The pale chanting goshawk (Melierax canorus) is a bird of prey in the family Accipitridae.
This hawk breeds in southern Africa and is a resident species of dry, open semi-desert with 75 cm or less annual rainfall. It is commonly seen perched on roadside telephone poles.

==Description==
This species is approximately 55 cm in length with a wingspan of 110 cm. The adult has grey upperparts with a white rump. The central tail feathers are black tipped with white and the outer tail feathers are barred grey and white. The head and upper breast are pale grey while the rest of the underparts are finely barred in dark grey and white. The eyes are dark brown in the adult and pale yellow in the immature. The bill is red at the base and dark grey at the tip. The cere, facial skin and long legs are also red. In flight, the adult has black primary flight feathers, very pale grey (white from a distance) secondaries, and grey forewings. Immatures have brown upperparts, with a white rump and black bars on the tail. From below, the flight feathers and tail are white with black barring, the throat is dark-streaked white, and the rest of the underparts are rufous. It is larger and paler than the barred-rumped dark chanting goshawk, Melierax metabates.

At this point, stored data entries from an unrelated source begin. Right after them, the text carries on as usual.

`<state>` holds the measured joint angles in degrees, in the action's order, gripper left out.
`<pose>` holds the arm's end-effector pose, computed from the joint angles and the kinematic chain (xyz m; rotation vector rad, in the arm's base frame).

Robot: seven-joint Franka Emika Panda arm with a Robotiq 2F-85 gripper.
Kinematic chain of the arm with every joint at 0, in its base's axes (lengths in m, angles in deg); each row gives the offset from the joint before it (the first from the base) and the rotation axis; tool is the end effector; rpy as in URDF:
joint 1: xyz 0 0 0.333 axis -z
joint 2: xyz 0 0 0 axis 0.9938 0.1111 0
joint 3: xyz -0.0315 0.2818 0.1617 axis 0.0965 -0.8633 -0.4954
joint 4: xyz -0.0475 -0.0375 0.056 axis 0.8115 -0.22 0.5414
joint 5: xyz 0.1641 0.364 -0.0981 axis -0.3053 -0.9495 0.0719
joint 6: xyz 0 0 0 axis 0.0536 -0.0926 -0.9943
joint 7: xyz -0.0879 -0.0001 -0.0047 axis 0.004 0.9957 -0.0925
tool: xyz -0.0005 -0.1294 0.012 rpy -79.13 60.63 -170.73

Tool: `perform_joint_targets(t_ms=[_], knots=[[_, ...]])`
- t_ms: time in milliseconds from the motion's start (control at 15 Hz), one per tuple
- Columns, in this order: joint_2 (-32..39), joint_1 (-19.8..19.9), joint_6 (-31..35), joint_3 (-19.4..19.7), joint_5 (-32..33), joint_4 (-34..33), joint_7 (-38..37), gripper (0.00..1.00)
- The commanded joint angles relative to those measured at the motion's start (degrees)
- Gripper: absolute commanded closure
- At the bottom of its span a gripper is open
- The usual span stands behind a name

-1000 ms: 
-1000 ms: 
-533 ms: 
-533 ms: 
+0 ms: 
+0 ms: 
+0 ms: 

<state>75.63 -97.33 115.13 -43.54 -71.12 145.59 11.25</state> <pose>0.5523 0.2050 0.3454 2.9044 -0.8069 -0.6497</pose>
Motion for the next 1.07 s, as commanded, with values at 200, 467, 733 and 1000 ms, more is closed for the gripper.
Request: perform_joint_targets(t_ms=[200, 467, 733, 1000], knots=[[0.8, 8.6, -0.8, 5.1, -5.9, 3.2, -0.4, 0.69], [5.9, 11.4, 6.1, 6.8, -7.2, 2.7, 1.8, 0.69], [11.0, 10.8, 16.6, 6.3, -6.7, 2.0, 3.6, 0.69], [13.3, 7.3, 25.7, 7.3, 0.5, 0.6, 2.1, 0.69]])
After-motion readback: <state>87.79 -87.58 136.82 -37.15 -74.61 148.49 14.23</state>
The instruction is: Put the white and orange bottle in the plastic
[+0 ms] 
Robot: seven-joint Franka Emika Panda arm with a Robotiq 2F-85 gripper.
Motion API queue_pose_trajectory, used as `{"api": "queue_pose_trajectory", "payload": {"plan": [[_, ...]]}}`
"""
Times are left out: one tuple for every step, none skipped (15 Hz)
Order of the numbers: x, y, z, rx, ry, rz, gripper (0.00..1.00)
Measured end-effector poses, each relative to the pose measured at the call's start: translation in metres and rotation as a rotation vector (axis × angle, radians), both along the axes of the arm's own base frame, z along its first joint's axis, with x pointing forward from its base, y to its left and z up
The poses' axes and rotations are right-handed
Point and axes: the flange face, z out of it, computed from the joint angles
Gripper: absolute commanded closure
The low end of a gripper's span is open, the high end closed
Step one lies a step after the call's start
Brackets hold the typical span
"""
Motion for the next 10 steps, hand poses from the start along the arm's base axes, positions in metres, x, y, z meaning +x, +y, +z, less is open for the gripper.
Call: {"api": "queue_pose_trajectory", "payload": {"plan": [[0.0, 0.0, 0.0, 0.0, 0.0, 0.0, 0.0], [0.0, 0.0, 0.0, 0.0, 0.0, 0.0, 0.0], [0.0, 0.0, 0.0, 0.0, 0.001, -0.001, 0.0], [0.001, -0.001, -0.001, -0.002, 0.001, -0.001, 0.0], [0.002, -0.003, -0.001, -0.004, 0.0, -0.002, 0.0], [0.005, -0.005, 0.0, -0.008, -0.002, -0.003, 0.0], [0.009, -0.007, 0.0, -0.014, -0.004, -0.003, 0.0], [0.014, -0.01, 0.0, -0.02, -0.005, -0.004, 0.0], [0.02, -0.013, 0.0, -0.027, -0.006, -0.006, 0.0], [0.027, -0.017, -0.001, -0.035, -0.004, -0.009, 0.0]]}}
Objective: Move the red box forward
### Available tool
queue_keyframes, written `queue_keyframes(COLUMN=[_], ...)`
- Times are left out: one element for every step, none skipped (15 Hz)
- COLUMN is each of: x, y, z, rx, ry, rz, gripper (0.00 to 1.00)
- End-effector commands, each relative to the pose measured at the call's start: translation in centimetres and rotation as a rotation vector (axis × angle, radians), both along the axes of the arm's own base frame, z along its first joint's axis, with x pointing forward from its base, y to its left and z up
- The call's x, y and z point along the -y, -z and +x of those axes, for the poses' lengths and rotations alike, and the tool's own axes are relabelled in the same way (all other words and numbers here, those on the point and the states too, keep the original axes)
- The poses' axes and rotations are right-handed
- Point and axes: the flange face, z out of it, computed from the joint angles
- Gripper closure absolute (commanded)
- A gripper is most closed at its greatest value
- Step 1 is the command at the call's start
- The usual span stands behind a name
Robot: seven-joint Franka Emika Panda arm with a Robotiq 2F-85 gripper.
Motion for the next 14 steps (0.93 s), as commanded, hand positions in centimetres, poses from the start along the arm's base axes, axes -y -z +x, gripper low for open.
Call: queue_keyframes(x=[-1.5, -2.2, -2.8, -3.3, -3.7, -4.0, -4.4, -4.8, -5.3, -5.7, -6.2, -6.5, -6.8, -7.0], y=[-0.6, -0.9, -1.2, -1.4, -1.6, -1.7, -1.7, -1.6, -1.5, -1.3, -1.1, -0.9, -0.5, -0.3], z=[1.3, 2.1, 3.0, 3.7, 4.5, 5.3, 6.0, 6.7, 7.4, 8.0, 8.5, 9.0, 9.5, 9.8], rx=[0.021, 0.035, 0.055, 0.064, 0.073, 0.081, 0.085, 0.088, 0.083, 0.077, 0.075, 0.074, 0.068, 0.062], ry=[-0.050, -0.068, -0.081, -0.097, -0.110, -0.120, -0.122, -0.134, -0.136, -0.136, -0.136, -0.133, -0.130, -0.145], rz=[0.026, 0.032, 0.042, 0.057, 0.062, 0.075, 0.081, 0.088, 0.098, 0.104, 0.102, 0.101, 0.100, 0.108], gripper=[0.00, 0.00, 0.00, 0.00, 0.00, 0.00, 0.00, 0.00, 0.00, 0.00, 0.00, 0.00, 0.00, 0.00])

Both sexes are vocal during the breeding season. The call is a tuneful whistling kleeu-kleeu-kleeu-ku-ku-ku usually given from a tree-top perch.

==Ecology==

===Food and foraging===
The pale chanting goshawk hunts predominantly from elevated perches such as trees and telephone poles but also walks on the ground in pursuit of prey. It is an opportunistic raptor and eats a wide variety of prey including small mammals up to the size of Cape hares, lizards, birds, large insects and carrion. It has also been recorded predating upon tent tortoise and leopard tortoise hatchlings which are swallowed whole while the shell is still soft. There is some evidence of social hunting in breeding groups but solitary hunting is the norm. Pale chanting goshawks commonly associate with foraging honey badgers and feed on organisms that are flushed by the honey badger's feeding activity. This association increases the hunting opportunities and prey capture success of the pale chanting goshawk while the honey badger does not suffer any loss of foraging efficiency.

===Breeding===
The relatively small stick nest is built in a tree (often a Vachellia) at a height of 2 to 12 m or on a pole or pylon. Nests have been recorded being lined with soft materials including animal fur, dry dung, Cape penduline tit nests, man-made cloth and the silk nests of a social spider (Stegodyphus dumicola). The female lays and incubates two (occasionally one or three) chalky white, unmarked eggs. Usually only one chick is raised but nests raising two chicks are not uncommon. The breeding cycle begins in midwinter and takes over 115 days. After leaving the nest the young may be found near it for some months and in the following year may even display in the same area. Some pairs and especially trios raise a second brood, starting about 24 days after the first brood fledges.

Normally a female mates with a single male (monogamy), but in "broken veld" vegetation (a prey-rich habitat in the Little Karoo), a female and two males may form a polyandrous trio. In these cases an alpha male and female will be assisted in raising the young by a beta male. The alpha male copulates with the female 31–5 days before laying while the beta male copulates 5–3 days before laying. Subordinate co-breeding males may have reproductive fitness benefits by assisting the alpha female with nest defense and prey provision. Non-breeding individuals from previous broods may remain in their natal territory and form part of the breeding group.

==Habitat and abundance==
Pale chanting goshawks have a large range throughout most of the drier regions of Southern Africa. They inhabit dry semi-desert areas with open ground and appropriate perches from which to hunt. There is no evidence of migration though both short and long-distance movements are common. In the Karoo one pair or family group occupies between 4.4 and 8.6 km^{2} while around Windhoek one pair occupies between 5.4 and 6.7 km^{2}.